Happy Easter everyone! I am blessed to be able to spend the day with my family-My daughters, granddaughters and a friend of the family. We are having A spiral Sliced Honey Baked Ham(soup next week with the bone!), my daughter made a Hash Brown Casserole (recipe from Cracker Barrell) and Mrs Clark's Zucchini Casserole (a huge fav of the family), Deviled eggs, Grilled Pineapple, Parmesan Asparagus and a chocolate cake for dessert!
 I am featuring the Zucchini Casserole so my Vegetarian friends have a recipe! Make lots cause it goes fast! My younger daughter used to request this as her birthday present from Mrs Clark when she was little. Thank you Sue...this is sooooo good!

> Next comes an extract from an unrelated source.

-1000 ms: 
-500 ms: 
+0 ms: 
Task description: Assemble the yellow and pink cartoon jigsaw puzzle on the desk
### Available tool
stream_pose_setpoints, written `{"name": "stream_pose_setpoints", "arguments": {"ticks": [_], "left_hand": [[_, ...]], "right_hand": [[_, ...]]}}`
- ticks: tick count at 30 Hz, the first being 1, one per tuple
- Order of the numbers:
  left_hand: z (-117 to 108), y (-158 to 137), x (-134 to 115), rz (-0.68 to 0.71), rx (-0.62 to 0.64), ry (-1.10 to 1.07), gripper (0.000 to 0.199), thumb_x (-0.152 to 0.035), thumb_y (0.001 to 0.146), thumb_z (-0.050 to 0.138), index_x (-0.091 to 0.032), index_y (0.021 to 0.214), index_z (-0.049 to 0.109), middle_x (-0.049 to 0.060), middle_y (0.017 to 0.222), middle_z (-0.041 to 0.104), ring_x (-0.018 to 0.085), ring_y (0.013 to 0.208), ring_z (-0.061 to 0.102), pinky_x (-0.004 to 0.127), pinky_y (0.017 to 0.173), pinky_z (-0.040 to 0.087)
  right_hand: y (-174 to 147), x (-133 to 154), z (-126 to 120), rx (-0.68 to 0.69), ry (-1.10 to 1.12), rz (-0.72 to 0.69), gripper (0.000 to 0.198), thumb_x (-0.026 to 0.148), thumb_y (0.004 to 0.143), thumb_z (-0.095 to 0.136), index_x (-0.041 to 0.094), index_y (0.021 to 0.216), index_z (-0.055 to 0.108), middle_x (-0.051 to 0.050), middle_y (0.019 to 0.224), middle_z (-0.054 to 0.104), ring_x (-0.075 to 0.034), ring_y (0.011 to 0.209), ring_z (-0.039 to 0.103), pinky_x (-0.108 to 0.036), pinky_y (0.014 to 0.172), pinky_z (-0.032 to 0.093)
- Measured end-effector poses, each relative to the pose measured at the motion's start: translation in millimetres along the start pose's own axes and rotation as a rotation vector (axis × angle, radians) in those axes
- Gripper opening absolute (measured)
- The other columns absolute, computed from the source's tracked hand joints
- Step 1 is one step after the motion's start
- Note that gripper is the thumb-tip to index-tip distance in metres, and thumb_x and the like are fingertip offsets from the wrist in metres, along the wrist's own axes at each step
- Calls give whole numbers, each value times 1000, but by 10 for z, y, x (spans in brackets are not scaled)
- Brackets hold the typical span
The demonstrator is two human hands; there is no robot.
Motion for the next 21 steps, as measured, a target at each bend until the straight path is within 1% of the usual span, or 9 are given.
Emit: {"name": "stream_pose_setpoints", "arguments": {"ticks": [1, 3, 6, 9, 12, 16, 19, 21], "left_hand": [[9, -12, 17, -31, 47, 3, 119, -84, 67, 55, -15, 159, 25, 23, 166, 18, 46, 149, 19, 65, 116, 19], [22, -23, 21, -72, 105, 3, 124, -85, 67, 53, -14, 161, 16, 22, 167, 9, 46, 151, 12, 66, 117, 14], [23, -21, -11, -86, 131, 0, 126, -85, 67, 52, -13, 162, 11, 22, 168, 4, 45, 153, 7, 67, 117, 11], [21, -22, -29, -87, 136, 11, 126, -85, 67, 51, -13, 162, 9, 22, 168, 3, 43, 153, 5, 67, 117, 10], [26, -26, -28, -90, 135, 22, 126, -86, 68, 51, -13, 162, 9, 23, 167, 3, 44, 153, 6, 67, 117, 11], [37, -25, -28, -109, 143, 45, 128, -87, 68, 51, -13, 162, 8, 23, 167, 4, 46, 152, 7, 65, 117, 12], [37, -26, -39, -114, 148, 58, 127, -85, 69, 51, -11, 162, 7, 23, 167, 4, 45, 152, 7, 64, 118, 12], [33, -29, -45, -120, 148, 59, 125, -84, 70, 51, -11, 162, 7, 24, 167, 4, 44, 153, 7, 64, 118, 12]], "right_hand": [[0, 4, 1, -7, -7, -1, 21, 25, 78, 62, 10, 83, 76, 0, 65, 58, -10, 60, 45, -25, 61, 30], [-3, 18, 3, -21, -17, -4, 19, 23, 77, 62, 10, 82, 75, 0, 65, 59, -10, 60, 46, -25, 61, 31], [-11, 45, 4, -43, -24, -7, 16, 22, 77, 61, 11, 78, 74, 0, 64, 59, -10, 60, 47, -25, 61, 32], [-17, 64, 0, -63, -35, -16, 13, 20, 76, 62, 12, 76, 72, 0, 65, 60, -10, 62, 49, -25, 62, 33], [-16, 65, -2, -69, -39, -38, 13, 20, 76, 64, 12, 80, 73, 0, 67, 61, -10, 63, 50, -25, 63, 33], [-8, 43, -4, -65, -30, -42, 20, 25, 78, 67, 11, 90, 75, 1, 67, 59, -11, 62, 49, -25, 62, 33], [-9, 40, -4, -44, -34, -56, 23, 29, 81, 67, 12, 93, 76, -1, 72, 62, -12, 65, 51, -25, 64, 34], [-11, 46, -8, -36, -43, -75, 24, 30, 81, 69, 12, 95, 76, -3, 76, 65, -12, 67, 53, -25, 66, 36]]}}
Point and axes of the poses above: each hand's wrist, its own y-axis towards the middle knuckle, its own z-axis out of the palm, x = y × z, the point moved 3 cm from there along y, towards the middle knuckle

ZUCCHINI CASSEROLE BY SUE CLARK
2 lbs yellow and green squash, sliced
¼ C Chopped Onion
1 Small Green Pepper – Chopped
1 Carrot – grated or thinly sliced
½ C Butter or margarine
8oz  Stuffing Mix (Pepperidge Farm is best)
1 C Sour Cream
1 Can cream of mushroom or chicken soup

Cook squash, onions, green pepper and carrot in a small amount of water until tender.  Drain.
Melt butter and add stuffing mix.
Mix sour cream with soup and add to well drained squash – stir gently.
Add half of stuffing mixture, stir.
Lightly grease casserole dish and gently spoon into dish.
Cover with remaining stuffing.
Bake at 350 for 25-30 minutes, until bubbly.
Serves 4-6

1 comment:

  1. This looks like a side dish that would work well with most any dinner.
    Healthy, filling and just plain good!